— What is expected —
Report each line from the data below that holds the word "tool".

— Records from a dataset —
+===+

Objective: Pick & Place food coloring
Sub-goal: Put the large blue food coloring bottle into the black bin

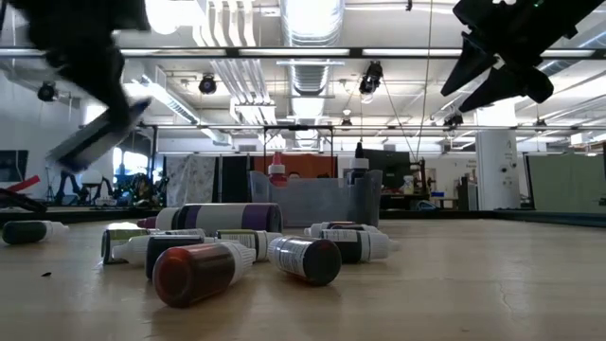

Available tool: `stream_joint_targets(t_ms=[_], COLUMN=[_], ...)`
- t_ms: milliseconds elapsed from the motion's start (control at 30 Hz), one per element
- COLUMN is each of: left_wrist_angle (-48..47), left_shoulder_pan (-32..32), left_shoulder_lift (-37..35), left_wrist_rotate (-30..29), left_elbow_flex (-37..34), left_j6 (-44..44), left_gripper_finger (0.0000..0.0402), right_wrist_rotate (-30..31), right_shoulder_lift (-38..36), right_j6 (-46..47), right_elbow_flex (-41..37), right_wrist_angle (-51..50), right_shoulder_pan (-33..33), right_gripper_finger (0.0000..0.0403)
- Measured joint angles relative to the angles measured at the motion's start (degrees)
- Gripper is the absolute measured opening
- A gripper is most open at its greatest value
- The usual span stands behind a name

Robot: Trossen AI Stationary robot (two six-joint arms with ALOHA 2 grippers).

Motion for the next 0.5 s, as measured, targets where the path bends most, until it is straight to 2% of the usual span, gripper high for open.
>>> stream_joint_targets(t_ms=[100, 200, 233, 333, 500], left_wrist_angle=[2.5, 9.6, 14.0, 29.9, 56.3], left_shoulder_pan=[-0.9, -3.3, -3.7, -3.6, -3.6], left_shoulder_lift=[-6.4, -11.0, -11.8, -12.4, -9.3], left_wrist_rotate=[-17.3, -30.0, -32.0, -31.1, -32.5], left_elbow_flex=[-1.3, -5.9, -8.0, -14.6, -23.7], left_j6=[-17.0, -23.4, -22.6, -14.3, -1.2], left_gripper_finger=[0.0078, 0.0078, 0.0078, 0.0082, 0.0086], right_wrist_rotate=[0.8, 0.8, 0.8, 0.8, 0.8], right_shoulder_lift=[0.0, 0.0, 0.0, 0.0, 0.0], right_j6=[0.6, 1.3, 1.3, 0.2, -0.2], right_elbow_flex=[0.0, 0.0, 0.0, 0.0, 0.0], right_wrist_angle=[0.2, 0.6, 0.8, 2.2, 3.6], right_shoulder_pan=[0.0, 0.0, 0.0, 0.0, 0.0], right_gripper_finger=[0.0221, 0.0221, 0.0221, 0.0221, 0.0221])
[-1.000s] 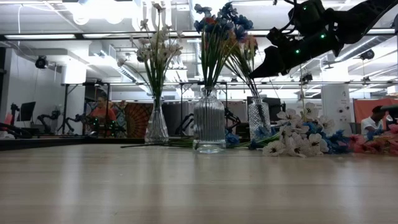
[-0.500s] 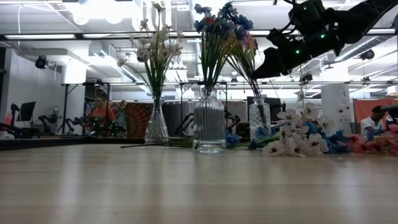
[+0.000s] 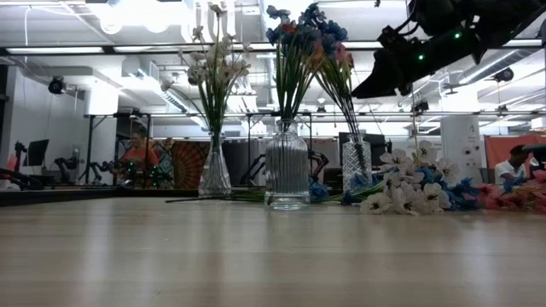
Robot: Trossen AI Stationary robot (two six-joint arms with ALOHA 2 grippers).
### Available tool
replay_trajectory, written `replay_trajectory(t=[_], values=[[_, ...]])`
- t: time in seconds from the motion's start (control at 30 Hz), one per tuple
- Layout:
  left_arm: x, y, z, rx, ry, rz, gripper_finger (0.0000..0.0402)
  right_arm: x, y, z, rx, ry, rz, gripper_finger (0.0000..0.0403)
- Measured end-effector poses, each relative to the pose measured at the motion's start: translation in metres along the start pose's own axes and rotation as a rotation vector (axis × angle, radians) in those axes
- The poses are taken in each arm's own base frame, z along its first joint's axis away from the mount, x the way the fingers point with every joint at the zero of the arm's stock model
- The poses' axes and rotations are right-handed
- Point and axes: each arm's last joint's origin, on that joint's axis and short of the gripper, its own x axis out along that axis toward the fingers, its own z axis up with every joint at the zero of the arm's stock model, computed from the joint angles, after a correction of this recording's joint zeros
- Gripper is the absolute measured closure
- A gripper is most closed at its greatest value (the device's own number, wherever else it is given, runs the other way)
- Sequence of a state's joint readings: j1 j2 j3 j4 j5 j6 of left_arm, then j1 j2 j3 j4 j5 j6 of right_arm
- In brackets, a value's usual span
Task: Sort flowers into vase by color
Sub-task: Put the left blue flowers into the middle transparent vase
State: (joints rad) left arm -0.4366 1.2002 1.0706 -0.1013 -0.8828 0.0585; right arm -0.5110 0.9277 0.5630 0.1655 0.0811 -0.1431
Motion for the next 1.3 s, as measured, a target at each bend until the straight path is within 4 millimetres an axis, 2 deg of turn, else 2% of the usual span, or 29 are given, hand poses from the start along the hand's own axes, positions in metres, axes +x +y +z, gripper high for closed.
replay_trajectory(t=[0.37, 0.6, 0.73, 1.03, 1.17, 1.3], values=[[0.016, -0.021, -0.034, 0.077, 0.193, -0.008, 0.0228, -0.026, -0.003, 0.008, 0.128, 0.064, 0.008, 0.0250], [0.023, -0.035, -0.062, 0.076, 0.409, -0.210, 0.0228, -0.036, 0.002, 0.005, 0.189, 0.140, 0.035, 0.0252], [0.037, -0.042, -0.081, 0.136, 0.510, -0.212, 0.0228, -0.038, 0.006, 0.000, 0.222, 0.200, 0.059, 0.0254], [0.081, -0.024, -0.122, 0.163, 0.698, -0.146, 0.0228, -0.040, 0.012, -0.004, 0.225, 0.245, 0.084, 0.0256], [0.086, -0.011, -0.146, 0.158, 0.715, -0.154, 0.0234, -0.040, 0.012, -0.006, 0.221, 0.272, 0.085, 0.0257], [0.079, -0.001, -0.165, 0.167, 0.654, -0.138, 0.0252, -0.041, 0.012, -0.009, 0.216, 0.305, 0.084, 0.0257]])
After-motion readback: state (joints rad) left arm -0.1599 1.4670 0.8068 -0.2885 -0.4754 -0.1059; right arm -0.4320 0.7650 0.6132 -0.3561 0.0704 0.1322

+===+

— Answer for this exercise —
Available tool: `stream_joint_targets(t_ms=[_], COLUMN=[_], ...)`
### Available tool

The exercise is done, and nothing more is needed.